▶ Requirement
Leave out every picture and set down, exactly, the lines below from the one holding "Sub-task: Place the" up to and including the one holding "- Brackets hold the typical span".

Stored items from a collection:
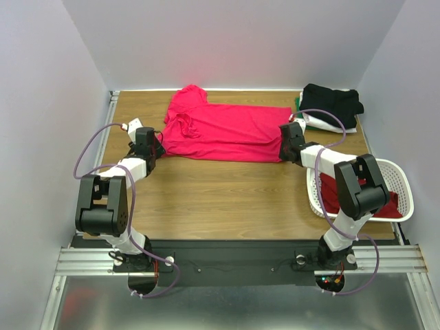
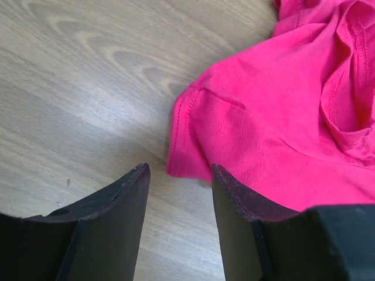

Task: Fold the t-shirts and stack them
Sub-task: Fold the tshirt

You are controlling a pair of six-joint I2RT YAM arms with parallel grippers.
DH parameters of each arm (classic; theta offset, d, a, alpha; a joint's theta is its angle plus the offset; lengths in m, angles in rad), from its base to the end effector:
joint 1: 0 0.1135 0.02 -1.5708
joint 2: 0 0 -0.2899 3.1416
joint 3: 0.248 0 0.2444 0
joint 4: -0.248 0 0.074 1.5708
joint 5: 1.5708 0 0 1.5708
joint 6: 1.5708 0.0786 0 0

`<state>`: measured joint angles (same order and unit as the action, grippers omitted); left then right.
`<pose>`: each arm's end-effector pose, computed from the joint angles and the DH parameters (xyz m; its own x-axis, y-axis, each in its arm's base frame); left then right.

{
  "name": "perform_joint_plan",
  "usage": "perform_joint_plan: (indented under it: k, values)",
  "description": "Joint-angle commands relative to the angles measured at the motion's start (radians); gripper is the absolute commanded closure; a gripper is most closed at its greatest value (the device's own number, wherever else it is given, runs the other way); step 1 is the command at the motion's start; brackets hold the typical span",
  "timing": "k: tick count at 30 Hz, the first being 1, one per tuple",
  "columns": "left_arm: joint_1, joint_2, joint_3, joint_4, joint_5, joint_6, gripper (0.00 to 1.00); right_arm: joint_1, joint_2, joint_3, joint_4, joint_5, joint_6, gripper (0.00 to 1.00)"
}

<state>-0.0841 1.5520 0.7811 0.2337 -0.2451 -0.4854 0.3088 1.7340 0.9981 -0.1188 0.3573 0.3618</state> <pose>0.3557 -0.0108 0.2044 -0.3921 -0.4212 -0.8178 -0.3496 0.8906 -0.2910 0.3703 0.0893 0.1736 -0.6955 0.1262 -0.7073 0.1927 0.9812 -0.0144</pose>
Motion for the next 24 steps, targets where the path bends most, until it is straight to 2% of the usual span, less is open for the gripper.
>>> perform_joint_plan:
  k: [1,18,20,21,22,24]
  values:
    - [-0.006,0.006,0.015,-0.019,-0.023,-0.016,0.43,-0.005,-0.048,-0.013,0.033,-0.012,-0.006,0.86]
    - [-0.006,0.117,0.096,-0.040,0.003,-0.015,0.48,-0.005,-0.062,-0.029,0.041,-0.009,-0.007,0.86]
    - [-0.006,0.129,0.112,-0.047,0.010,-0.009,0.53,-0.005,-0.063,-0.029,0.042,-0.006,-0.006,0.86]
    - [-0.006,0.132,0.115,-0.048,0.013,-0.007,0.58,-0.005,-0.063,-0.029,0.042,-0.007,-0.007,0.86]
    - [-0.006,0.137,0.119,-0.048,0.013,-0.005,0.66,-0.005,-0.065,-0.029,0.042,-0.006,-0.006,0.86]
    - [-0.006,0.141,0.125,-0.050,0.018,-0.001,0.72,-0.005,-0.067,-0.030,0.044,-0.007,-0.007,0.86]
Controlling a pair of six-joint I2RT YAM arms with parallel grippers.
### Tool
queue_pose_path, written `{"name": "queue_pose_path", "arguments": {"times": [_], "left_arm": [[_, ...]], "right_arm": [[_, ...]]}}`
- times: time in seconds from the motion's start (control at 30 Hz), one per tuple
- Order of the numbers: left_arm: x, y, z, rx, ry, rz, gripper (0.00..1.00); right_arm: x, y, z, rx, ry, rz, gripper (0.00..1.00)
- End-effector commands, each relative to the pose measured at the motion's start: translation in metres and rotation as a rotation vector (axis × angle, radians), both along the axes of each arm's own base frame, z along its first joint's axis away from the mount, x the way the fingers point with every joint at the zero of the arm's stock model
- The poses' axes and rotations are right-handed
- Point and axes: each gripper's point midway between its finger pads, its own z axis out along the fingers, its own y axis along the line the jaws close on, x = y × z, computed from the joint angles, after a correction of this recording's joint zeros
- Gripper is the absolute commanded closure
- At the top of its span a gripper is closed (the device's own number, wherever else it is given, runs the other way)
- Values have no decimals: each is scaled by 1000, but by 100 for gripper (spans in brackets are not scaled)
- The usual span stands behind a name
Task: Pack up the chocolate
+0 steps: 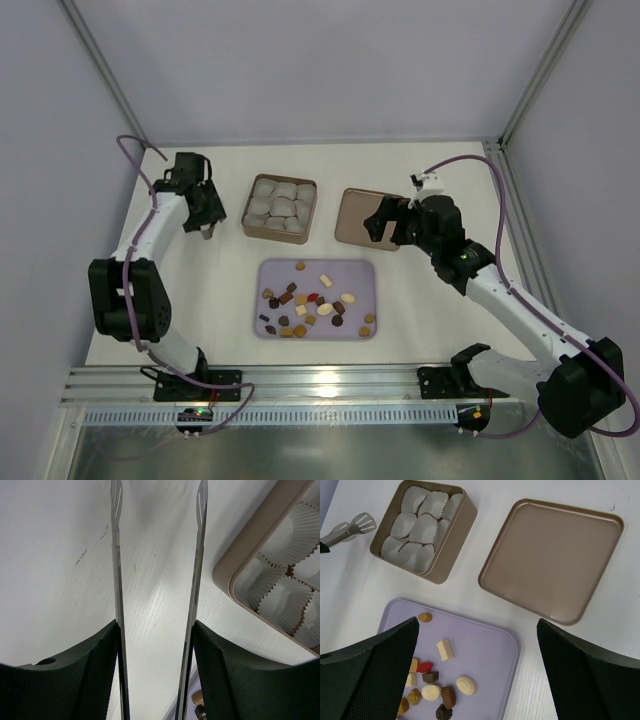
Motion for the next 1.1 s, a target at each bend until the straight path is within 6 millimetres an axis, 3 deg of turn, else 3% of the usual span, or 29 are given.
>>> {"name": "queue_pose_path", "arguments": {"times": [0.0, 0.3, 0.7, 1.07], "left_arm": [[-13, 0, 24, -1, -19, -9, 41], [-39, -11, 67, -28, -91, -65, 43], [-100, -38, 112, -31, -137, -194, 46], [-151, -77, 130, -80, -141, -333, 51]], "right_arm": [[8, 5, 16, 29, -42, 0, 0], [14, 8, 17, 31, -36, -3, 0], [20, 19, 27, 44, -31, 34, 0], [23, 18, 27, 33, -16, 27, 0]]}}
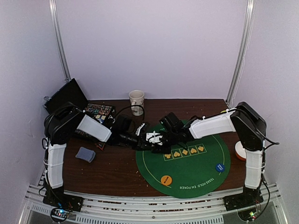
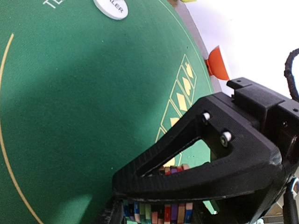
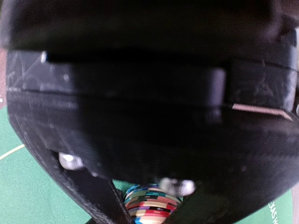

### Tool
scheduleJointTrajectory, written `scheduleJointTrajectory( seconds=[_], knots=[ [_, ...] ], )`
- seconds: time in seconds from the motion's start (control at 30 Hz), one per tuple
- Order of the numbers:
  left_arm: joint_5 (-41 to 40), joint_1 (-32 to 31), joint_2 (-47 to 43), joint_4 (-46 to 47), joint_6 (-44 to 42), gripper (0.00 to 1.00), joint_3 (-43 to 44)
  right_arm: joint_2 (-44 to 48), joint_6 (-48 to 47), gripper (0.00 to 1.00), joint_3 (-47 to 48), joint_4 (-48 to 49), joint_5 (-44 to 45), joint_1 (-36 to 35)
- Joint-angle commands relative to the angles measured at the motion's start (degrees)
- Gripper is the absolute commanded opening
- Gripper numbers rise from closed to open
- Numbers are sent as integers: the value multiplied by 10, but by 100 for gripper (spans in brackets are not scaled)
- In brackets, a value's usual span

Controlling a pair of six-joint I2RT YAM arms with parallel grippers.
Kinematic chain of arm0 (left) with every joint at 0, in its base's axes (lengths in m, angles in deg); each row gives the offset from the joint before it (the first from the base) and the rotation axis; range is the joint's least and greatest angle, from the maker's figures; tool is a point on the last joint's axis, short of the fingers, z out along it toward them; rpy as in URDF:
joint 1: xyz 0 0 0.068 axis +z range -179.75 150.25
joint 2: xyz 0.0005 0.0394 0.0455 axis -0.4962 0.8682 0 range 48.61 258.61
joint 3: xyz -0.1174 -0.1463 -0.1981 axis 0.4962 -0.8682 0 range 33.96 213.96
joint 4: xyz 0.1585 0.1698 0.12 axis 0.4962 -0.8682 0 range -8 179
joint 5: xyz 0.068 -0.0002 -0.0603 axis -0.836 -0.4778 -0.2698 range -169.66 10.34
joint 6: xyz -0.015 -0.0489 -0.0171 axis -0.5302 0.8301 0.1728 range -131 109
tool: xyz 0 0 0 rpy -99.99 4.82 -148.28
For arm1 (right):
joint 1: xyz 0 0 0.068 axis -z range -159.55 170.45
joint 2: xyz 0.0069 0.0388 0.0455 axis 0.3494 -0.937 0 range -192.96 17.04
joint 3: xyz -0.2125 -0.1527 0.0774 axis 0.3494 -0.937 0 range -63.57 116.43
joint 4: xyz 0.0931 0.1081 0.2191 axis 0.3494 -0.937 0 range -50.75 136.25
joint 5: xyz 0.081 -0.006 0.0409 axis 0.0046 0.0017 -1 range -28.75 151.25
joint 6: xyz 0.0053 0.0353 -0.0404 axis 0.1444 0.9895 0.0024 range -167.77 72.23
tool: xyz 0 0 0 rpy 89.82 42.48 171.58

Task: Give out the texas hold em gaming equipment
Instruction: Pass from the left arm to the right

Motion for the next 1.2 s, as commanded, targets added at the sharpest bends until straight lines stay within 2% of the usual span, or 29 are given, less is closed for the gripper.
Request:
scheduleJointTrajectory(
  seconds=[0.0, 0.1, 0.23, 0.37, 0.57, 0.97, 1.03, 1.17],
  knots=[
    [-24, 23, 16, -20, -2, 15, -10, -7, 24, 28, 30, -75, 14, -3],
    [-27, 28, 16, -21, -3, 21, -11, -8, 41, 21, 35, -85, 8, -4],
    [-22, 33, 17, -20, -6, 33, -11, -19, 69, 6, 61, -121, 8, -3],
    [-11, 40, 16, -11, -9, 42, -9, -33, 106, 1, 90, -165, 9, -3],
    [-4, 46, 22, -10, -17, 51, 2, -38, 132, 0, 84, -182, 35, -5],
    [18, 51, 8, 23, -14, 62, -9, -53, 134, 0, 111, -220, 54, -11],
    [10, 56, 4, 15, -16, 70, -13, -55, 136, 0, 111, -220, 49, -11],
    [-18, 63, -10, -14, -36, 78, -23, -65, 137, 0, 116, -221, 45, -11]
  ],
)
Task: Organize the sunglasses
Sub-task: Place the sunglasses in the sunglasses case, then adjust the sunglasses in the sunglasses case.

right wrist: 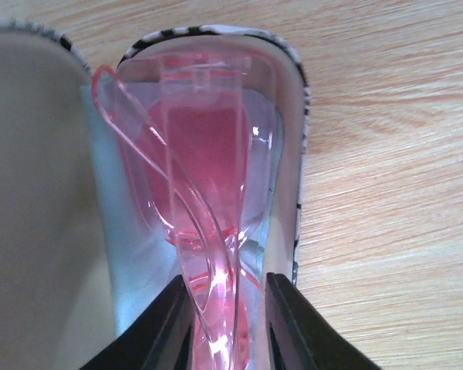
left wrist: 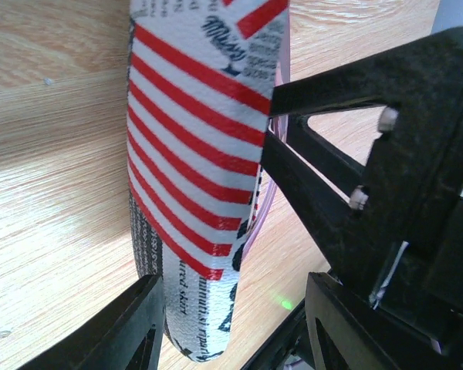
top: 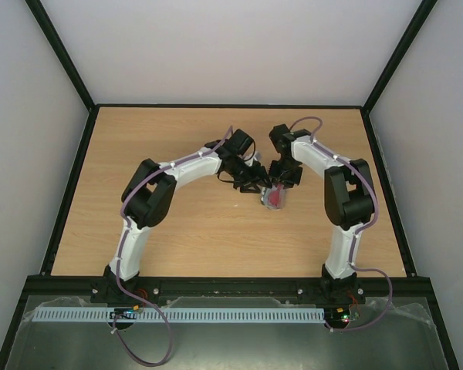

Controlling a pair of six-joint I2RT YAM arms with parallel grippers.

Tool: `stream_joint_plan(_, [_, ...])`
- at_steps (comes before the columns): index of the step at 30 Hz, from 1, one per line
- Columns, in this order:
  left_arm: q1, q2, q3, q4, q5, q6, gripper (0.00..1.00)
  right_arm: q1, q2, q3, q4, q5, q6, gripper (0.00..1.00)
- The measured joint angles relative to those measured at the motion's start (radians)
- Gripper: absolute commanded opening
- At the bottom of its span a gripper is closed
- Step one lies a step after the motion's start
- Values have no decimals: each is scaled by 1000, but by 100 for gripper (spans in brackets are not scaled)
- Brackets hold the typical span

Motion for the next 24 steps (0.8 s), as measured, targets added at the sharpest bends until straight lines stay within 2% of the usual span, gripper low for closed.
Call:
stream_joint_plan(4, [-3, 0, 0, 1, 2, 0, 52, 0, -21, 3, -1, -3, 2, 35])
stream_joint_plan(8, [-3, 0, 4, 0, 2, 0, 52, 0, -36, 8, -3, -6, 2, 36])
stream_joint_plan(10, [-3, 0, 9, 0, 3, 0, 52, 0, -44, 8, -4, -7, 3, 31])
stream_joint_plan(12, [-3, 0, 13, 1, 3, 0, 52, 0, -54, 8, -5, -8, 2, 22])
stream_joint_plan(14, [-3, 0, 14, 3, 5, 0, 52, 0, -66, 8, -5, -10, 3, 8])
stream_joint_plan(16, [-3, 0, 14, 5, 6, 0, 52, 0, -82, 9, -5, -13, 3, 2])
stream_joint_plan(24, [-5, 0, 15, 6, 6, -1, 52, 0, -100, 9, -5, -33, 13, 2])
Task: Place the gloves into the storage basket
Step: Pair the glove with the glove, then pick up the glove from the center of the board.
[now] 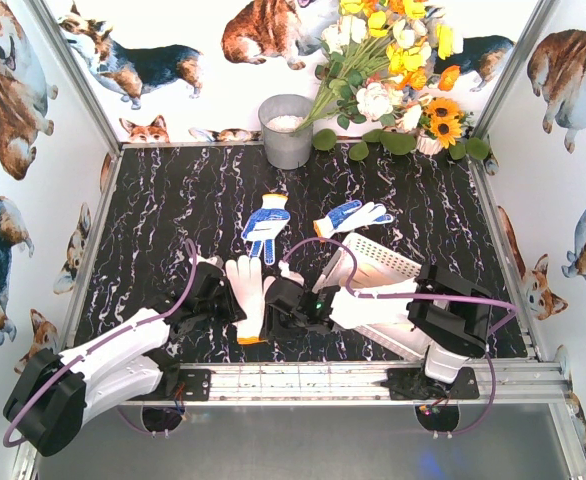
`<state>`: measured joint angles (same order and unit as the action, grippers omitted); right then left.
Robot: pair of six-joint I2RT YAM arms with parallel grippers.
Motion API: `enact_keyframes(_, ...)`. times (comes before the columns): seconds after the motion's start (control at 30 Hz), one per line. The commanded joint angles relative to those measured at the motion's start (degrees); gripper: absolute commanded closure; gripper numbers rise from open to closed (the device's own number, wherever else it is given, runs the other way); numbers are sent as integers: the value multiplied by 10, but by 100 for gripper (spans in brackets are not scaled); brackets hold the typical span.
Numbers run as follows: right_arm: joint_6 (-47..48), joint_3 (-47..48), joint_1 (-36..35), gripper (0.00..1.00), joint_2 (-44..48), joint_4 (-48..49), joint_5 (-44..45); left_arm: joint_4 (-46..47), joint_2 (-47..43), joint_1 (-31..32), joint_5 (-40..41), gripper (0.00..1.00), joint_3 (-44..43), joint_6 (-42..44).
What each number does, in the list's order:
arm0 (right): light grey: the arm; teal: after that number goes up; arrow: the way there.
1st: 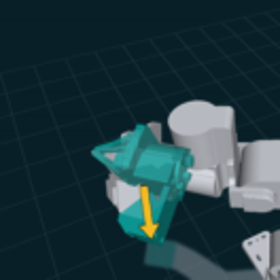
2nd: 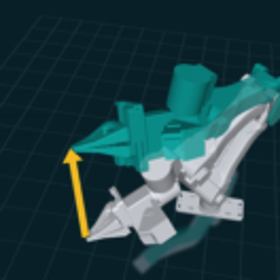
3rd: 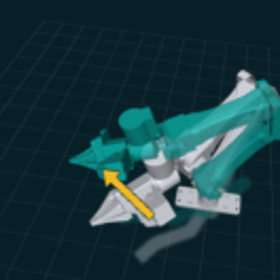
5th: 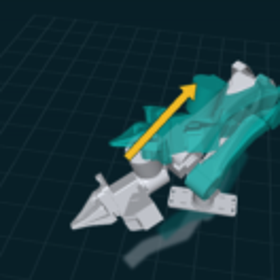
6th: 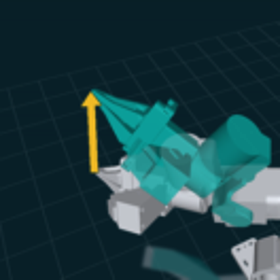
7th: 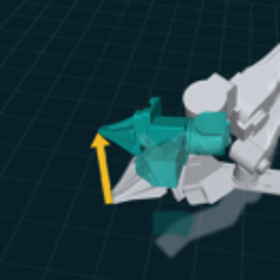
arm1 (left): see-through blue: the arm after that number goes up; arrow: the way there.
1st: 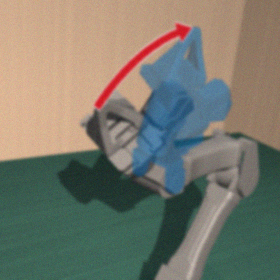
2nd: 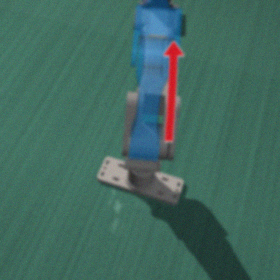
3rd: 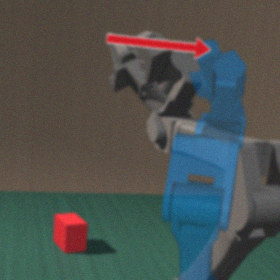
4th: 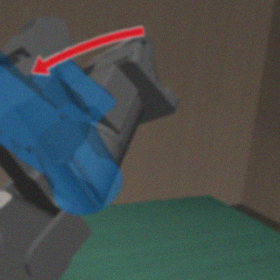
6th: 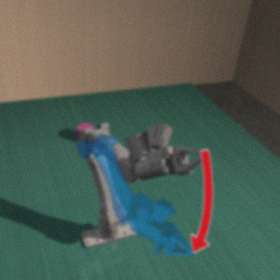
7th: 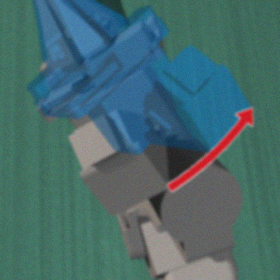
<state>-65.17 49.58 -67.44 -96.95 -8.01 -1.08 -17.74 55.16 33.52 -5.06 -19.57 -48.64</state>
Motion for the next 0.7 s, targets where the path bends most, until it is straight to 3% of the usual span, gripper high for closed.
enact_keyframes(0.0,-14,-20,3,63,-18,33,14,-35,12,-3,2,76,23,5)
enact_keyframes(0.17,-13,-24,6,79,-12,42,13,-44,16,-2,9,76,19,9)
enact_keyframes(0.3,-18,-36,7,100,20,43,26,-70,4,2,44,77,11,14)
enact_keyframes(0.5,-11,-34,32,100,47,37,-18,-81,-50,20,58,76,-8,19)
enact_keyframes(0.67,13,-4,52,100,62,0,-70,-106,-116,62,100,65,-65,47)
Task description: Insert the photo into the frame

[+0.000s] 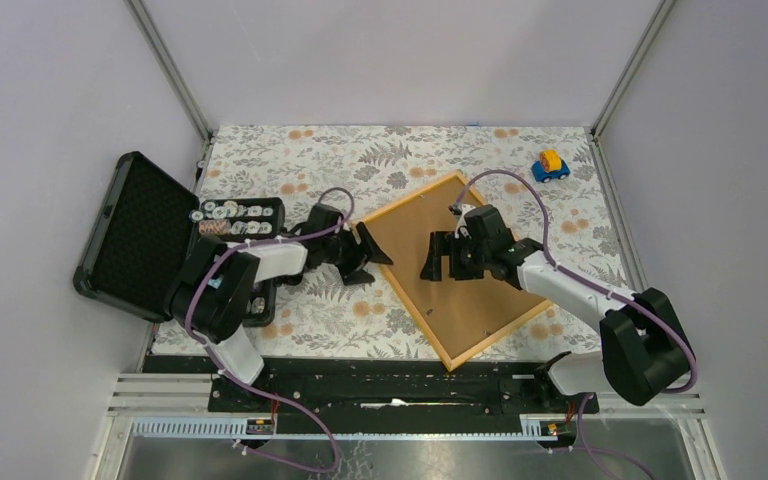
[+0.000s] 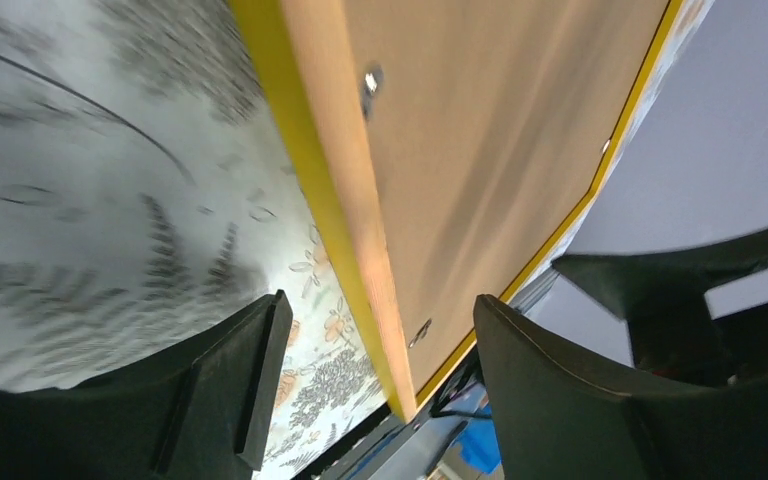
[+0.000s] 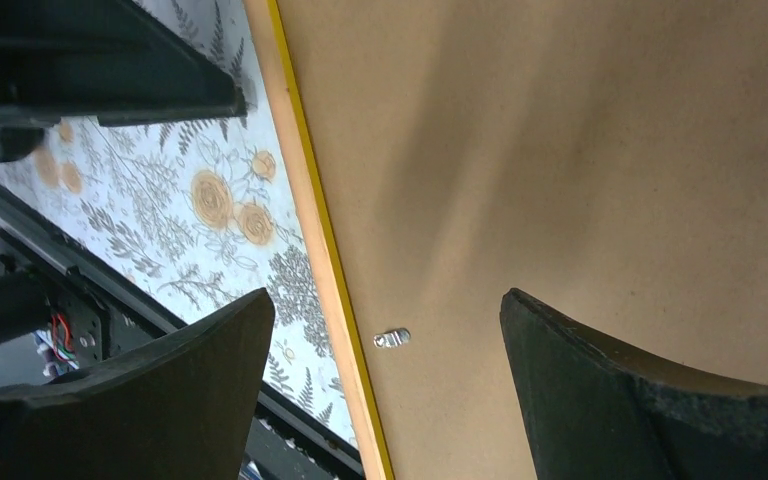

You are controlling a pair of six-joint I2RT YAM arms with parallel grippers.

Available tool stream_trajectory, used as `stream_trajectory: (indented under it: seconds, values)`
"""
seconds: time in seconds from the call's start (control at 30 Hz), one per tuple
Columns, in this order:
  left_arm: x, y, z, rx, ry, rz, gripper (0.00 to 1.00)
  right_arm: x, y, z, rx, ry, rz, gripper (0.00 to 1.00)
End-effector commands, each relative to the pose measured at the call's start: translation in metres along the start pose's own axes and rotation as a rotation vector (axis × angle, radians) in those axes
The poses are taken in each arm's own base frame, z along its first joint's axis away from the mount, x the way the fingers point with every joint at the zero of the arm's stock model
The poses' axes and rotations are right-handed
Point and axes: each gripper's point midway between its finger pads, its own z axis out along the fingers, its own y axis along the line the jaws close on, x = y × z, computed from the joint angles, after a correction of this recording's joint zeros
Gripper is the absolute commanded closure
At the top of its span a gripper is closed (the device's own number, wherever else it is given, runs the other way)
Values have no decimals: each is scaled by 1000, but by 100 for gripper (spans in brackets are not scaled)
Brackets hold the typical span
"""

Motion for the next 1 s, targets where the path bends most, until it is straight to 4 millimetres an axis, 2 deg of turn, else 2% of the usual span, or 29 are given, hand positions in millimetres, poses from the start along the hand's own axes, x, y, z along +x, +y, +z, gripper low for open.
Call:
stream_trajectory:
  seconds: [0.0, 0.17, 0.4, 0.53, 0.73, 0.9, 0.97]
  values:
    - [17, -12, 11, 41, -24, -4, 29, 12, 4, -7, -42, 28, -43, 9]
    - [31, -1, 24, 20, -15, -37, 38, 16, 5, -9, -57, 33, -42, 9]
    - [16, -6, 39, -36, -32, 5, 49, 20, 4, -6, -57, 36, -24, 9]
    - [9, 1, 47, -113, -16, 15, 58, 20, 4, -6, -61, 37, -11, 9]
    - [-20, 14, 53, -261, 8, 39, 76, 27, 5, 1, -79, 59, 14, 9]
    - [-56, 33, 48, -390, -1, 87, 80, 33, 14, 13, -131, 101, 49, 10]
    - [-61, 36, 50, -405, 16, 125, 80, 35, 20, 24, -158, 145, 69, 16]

▶ Exercise solution
Sub-task: Place the sunglasses in the sunglasses case, then adjust the sunglasses in the sunglasses case.

right wrist: 
left wrist: 
top: 

Controlling a pair of six-joint I2RT YAM arms with parallel grippers.

Tool: `stream_joint_plan(_, [_, ...])`
- at_steps (comes before the columns): index of the step at 30 Hz, from 1, one per line
- Columns, in this order:
  left_arm: q1, q2, q3, q4, q5, q6, gripper (0.00..1.00)
  right_arm: q1, q2, q3, q4, q5, q6, gripper (0.00..1.00)
- The measured joint angles relative to those measured at the motion's start (radians)
- Gripper: absolute commanded opening
- At the bottom of its span a gripper is closed
- Step one lies a step after the motion's start
- Values have no decimals: each is scaled by 1000, but by 100 for gripper (spans in brackets are not scaled)
- Brackets hold the typical span

This exercise has nothing further to it.